安流煙一笑離開,卻見男賓那邊,宇文澈的座位也是空的,她不由心頭一駭!

難道這段日子安傾月裝作若無其事一般,只是為了今日這個機會不成?

“看到五小姐往哪裏去了嗎?”

媚兒聞言臉上露出一絲尷尬,“奴婢也不知道,只是一眨眼的工夫五小姐就不見了。”

她語氣中帶著幾分懊惱,畢竟自己出身錦衣衛,卻是連個手無縛雞之力的將軍府小姐都看不住,這怎麽說怎麽感覺像是笑話。

安流煙聞言多少有些惱火,只是剛想要發火卻還是忍住了,這件事只怕安傾月自己做不到。

媚兒就算是出身錦衣衛卻到底不比自幼在皇宮裏長大的宇文澈,若是宇文澈想要趁別人看不見溜走,那豈不是輕而易舉?

“算了,我們去找……”

“流煙姐姐,你在找誰?”宇文雪洛不知道何時出來,驟然打斷了安流煙的話。

看到來人,安流煙心中一動,“公主怎麽出來了?”

宇文雪洛撇了撇嘴,“都是些陳詞濫調,年年都一樣的,熱鬧久了也悶了,剛才六哥就悶了,偷偷溜了不是嗎?回頭就算皇祖母要懲罰,我也找到了墊背的。”

提及讓宇文澈墊背,宇文雪洛很是樂意。

安流煙聞言眼中卻是閃過一絲亮光,“那公主可否知道,七皇子去了哪裏?”

宇文雪洛有些不解,看著安流煙道:“知道呀,流煙姐姐你找六哥有事?”

船到橋頭自然直!安流煙心底裏驀然松了一口氣,“嗯,有些小事罷了。”

宇文雪洛不疑有他,指著慈寧宮東邊道:“小時候慈寧宮裏多宴會,七哥和我悶了總是會偷偷溜出去,去那邊的落霞齋偷酒喝,今天肯定又去了那裏的。
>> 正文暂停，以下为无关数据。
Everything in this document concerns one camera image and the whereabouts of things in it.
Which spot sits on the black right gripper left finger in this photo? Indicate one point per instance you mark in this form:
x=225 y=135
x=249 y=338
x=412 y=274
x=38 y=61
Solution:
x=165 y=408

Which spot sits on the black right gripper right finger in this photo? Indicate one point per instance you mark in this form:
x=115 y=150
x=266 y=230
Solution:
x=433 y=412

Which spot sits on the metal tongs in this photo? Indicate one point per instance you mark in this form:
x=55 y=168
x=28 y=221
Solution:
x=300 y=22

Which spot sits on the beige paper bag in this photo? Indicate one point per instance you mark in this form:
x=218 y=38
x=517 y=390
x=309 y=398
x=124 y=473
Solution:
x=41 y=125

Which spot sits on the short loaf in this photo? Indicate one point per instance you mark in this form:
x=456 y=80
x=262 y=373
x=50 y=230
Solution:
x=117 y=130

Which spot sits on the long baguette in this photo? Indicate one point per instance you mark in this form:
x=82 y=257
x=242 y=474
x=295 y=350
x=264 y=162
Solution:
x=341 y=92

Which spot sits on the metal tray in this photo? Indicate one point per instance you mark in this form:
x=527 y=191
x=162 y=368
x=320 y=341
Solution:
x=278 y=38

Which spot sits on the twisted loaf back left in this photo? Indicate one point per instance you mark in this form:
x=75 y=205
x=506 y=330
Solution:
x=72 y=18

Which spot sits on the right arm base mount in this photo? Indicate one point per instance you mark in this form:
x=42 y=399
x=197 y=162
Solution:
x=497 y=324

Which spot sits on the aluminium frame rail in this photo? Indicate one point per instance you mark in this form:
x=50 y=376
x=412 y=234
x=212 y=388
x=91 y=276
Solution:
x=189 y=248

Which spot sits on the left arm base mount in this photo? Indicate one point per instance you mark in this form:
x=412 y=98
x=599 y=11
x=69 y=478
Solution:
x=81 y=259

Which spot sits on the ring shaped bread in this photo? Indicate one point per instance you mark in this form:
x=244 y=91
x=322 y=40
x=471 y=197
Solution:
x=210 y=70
”

說罷,宇文雪洛討好似的轉過頭來道:“流煙姐姐你不知道,咦,你怎麽走那麽快,等等我呀!”

落霞與孤鶩齊飛,落霞齋前方是一汪池塘,裏面多是飼養了一些鴛鴦和白鶴,落霞齋也應景起了這名字。

安流煙獨自一人上了二樓,只留下媚兒在下面照看著,只是出乎她意料,安傾月並沒有在這裏,反倒是宇文澈正倚在欄桿上喝酒。

看到自己的到來,臉上抹出了一絲笑意,“我想,你那麽疼愛傾月,定然會找到我的。”

腦中驟然閃過一絲光亮,安流煙目光中帶著幾分淩冽,“七皇子這是要算計我嗎?”

宇文澈站直了腰身,手中酒瓶一下子被丟了出去,落在水中發出“噗通”一聲響。

“你這麽步步小心,能算計到你真的很難的,不過關心則亂,是個人總是有弱點的,不是嗎?”